◆ Requirement
Copy out the data exactly, leaving the pictures behind.

☆ ☆ ☆ ☆ ☆

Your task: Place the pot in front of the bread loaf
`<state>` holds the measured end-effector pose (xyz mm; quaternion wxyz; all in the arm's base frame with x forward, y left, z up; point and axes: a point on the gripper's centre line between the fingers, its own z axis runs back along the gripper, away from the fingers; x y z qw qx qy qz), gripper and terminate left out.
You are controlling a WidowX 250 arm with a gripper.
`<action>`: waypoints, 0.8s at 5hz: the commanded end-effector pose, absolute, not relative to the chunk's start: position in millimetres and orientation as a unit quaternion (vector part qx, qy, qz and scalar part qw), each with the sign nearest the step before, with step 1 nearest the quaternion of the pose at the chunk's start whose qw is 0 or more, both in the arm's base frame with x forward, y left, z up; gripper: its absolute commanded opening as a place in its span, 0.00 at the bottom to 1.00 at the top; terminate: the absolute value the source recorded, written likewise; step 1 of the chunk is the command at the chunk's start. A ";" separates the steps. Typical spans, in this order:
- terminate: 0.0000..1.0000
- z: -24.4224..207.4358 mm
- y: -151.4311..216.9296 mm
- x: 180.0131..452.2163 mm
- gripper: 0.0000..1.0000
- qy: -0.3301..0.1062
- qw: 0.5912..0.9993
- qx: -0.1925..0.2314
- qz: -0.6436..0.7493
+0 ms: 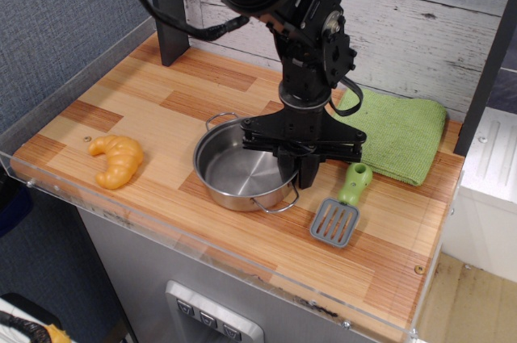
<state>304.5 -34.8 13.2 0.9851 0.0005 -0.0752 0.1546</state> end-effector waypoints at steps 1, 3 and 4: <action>0.00 41.3 -24.5 308.6 0.00 -0.103 0.982 -0.009 0.156; 0.00 63.5 0.4 330.8 0.00 -0.115 0.978 0.003 0.172; 0.00 68.7 18.2 346.7 0.00 -0.124 0.979 0.009 0.164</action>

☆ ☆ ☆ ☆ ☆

◆ Written answer
Your task: Place the pot in front of the bread loaf
`<state>` holds the measured end-effector pose (xyz mm; quaternion wxyz; all in the arm's base frame with x forward, y left, z up; point and axes: a point on the gripper's centre line between the fingers, its own z axis runs back along the gripper, away from the fingers; x y z qw qx qy qz), gripper and terminate left out.
You are controlling a WidowX 250 arm with a gripper.
`<action>`: waypoints, 0.8s at 5hz: the commanded end-effector pose, absolute, not relative to the chunk's start: position in millimetres and orientation as a unit quaternion (vector part qx, qy, qz and scalar part qw), each with the sign nearest the step before, with step 1 nearest the quaternion of the pose at the chunk's start whose qw is 0 or more, both in the arm's base frame with x forward, y left, z up; gripper: its absolute commanded opening as a place in its span, 0.00 at the bottom to 1.00 at the top; terminate: the absolute value the source recorded, written likewise; step 1 of the chunk is the command at the chunk's start. A ";" separates the steps. Typical spans, in this order:
- terminate: 0.0000..1.0000
- z: -24.4224..207.4358 mm
- y: -151.4311..216.9296 mm
- x: 180.0131..452.2163 mm
- gripper: 0.0000..1.0000
- qy: -0.3301..0.1062
- qw: 0.5912..0.9993
- qx: -0.1925..0.2314
- qz: -0.6436..0.7493
+0 ms: 
<state>304.5 -34.8 13.2 0.9851 0.0005 -0.0752 0.1546</state> end-effector waypoints at steps 1, 3 and 4: <action>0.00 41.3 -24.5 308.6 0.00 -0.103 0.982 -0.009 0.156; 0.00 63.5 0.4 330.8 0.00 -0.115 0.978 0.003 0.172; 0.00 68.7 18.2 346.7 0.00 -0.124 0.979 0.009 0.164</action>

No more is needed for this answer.